- compelled /kuhm-PELD/
- stifle /STAHY-fuhl/
- candidly /KAN-did-lee/
- gesture /JES-cher/
- groundless /GROUND-lis/
[adjective] – having to do something because you are forced to or feel it is necessary
Alan felt compelled to report the incident to the authorities.
[verb] – to prevent something from happening, being expressed, or continuing
She did her best to stifle her anger out of respect.
[adverb] – in a way that is honest and true, especially about something difficult or painful
Rui candidly admitted his mistakes. I admire his honesty.
[noun] – an action that expresses your feelings or intentions, although it might have little practical effect
The students volunteered to take part in the feeding program as a gesture of their kindness.
[adjective] – without a reason, cause, or argument
Fortunately, Cheska’s worries turned out to be groundless.
Psychologist Robin Banerjee led a team at the University of Sussex to develop an online questionnaire called the Kindness Test. It’s the world’s largest psychological study on the issue of kindness, with over 60,000 people from 144 nations participating. The range of responses was broad, with some people candidly acknowledging that they weren’t always kind while others demonstrating a great level of goodwill. It was evident that compassion was widespread, regardless of people’s age or where they lived. Still, some obstacles keep us from being kinder. The most common reason for not conducting good deeds was the fear of being misunderstood. Well-intentioned gestures of generosity, such as offering a bus seat to a woman who may or may not be pregnant, can be difficult. We also have a fear of embarrassment or rejection. However, Gillian Sandstrom of the University of Sussex, who was part of the team that studied the Kindness Test, discovered that our anxieties about talking to strangers are frequently groundless and that people enjoy it more than they think.
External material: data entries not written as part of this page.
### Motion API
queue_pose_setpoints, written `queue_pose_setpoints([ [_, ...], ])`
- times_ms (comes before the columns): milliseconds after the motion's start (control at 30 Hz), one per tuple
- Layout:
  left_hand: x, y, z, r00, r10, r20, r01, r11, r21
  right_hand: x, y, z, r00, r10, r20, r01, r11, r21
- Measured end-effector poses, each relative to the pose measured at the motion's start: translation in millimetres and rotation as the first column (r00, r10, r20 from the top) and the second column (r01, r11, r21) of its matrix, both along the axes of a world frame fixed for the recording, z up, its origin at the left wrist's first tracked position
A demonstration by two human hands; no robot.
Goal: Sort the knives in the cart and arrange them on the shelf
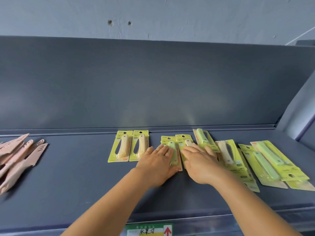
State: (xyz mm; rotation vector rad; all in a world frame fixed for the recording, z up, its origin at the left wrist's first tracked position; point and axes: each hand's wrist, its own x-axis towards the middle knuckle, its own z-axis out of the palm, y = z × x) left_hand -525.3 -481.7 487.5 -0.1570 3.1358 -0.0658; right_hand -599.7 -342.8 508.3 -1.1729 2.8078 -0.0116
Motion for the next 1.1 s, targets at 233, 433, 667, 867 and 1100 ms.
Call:
queue_pose_setpoints([
  [233,-1,-25,3,0.997,0.070,0.010,-0.071,0.996,0.052,-3,-31,-2,0.997,0.073,0.034,-0.071,0.996,-0.044],
  [433,-1,-44,1,0.995,0.093,0.038,-0.096,0.990,0.101,-6,-49,-5,0.996,0.065,0.056,-0.063,0.997,-0.039],
  [667,1,-50,4,0.995,0.079,0.052,-0.084,0.992,0.090,-5,-57,-5,0.990,0.057,0.133,-0.041,0.992,-0.121],
  [867,5,-53,5,0.994,0.102,0.043,-0.104,0.993,0.055,2,-60,-5,0.988,0.036,0.148,-0.011,0.986,-0.169],
  [1100,3,-52,1,0.997,0.065,0.048,-0.069,0.995,0.078,5,-58,-5,0.991,-0.005,0.132,0.023,0.990,-0.140],
])
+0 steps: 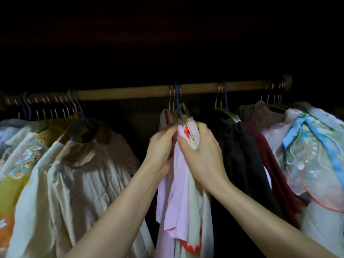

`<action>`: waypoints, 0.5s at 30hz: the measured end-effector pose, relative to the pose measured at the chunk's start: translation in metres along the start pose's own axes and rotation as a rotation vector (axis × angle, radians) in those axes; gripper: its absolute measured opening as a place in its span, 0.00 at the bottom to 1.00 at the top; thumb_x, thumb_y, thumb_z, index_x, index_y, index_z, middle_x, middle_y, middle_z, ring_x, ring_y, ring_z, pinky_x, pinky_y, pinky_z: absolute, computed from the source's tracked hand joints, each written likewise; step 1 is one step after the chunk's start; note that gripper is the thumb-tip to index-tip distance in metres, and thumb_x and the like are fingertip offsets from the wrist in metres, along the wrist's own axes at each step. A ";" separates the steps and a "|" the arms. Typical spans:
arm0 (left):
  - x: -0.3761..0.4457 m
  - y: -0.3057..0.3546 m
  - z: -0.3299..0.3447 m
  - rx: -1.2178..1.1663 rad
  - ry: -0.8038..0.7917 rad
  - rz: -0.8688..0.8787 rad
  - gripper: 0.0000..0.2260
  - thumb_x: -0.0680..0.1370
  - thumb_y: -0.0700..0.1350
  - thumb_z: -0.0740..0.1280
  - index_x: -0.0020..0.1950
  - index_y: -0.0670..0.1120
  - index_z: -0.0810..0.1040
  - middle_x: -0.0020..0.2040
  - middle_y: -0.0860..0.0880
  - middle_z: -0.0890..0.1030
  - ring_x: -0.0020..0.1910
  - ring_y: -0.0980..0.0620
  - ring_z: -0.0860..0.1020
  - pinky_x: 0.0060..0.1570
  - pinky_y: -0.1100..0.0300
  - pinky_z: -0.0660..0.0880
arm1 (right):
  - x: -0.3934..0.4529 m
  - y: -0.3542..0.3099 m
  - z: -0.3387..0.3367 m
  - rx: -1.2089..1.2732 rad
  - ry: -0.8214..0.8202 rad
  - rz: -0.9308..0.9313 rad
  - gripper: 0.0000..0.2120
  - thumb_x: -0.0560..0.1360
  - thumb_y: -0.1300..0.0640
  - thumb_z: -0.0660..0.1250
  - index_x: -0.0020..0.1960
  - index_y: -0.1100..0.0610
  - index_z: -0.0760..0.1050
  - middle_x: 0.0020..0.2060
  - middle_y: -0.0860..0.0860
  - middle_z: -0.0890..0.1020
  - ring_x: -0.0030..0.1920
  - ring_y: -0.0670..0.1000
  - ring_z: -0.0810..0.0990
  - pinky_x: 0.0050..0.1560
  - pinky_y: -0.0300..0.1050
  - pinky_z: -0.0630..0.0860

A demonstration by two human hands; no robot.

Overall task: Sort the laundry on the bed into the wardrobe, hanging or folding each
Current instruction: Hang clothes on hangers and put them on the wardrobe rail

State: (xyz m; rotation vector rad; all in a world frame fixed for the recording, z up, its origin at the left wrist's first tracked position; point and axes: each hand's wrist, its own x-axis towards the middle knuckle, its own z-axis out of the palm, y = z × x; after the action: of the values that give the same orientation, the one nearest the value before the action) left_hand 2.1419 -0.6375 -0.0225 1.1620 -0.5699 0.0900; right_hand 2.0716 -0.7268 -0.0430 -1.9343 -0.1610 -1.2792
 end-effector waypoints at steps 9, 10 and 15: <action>-0.053 0.038 -0.006 0.308 -0.086 -0.207 0.26 0.74 0.54 0.68 0.71 0.48 0.72 0.65 0.51 0.78 0.65 0.52 0.75 0.66 0.54 0.70 | -0.027 -0.045 -0.027 0.068 -0.160 0.362 0.22 0.76 0.41 0.62 0.67 0.48 0.67 0.57 0.42 0.76 0.59 0.43 0.74 0.60 0.40 0.70; -0.061 0.046 -0.006 0.373 -0.096 -0.261 0.27 0.76 0.54 0.67 0.73 0.48 0.69 0.67 0.52 0.76 0.65 0.54 0.75 0.65 0.56 0.70 | -0.030 -0.056 -0.036 0.080 -0.236 0.390 0.20 0.77 0.45 0.64 0.68 0.47 0.67 0.58 0.41 0.76 0.59 0.40 0.75 0.60 0.37 0.71; -0.110 0.120 -0.009 0.730 -0.212 -0.543 0.15 0.80 0.45 0.64 0.63 0.39 0.77 0.60 0.38 0.79 0.56 0.41 0.78 0.53 0.54 0.75 | -0.034 -0.119 -0.104 -0.112 -0.706 0.510 0.16 0.79 0.59 0.63 0.67 0.58 0.69 0.58 0.53 0.79 0.58 0.50 0.79 0.61 0.44 0.74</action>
State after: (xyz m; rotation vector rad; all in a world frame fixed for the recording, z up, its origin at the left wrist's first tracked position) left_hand 2.0092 -0.5561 0.0240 2.0202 -0.3913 -0.3210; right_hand 1.9204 -0.7057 0.0119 -2.2574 0.0568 -0.2544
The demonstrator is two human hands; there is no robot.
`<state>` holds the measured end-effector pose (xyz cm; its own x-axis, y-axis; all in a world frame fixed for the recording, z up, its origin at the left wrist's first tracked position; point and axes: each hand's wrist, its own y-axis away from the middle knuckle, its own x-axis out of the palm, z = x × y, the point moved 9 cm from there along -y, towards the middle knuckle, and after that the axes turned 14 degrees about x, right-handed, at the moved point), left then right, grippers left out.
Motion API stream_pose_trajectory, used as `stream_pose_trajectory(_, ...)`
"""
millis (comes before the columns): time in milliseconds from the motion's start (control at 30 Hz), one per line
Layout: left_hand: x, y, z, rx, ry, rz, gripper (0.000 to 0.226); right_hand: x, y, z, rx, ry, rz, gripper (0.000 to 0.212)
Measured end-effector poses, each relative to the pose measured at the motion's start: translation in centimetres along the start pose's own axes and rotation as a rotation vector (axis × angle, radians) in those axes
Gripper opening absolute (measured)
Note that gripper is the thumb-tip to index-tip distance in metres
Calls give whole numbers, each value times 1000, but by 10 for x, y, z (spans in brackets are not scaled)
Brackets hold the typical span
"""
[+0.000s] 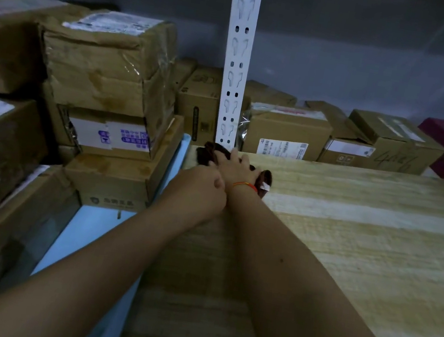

Those who have been the recipients of an act of kindness describe themselves as “happy”, “grateful”, “loved”, “relieved” and “pleased”. Under 1 percent of those surveyed stated they were ashamed.
Receiving and offering an act of kindness helps us feel good and delighted. Considering all this, we must start viewing kindness as a strength rather than a weakness.
- Was there an instance where anxiety prevented you from being kind? Please share an incident about it.
- How do you react to strangers who show you an act of kindness?
- If you were one of the respondents of the Kindness Test, how would you describe yourself as someone who has received an act of kindness?
- Do you agree that embarrassment or rejection prevents us from helping others?
- Aside from offering help to others, what are other acts of kindness?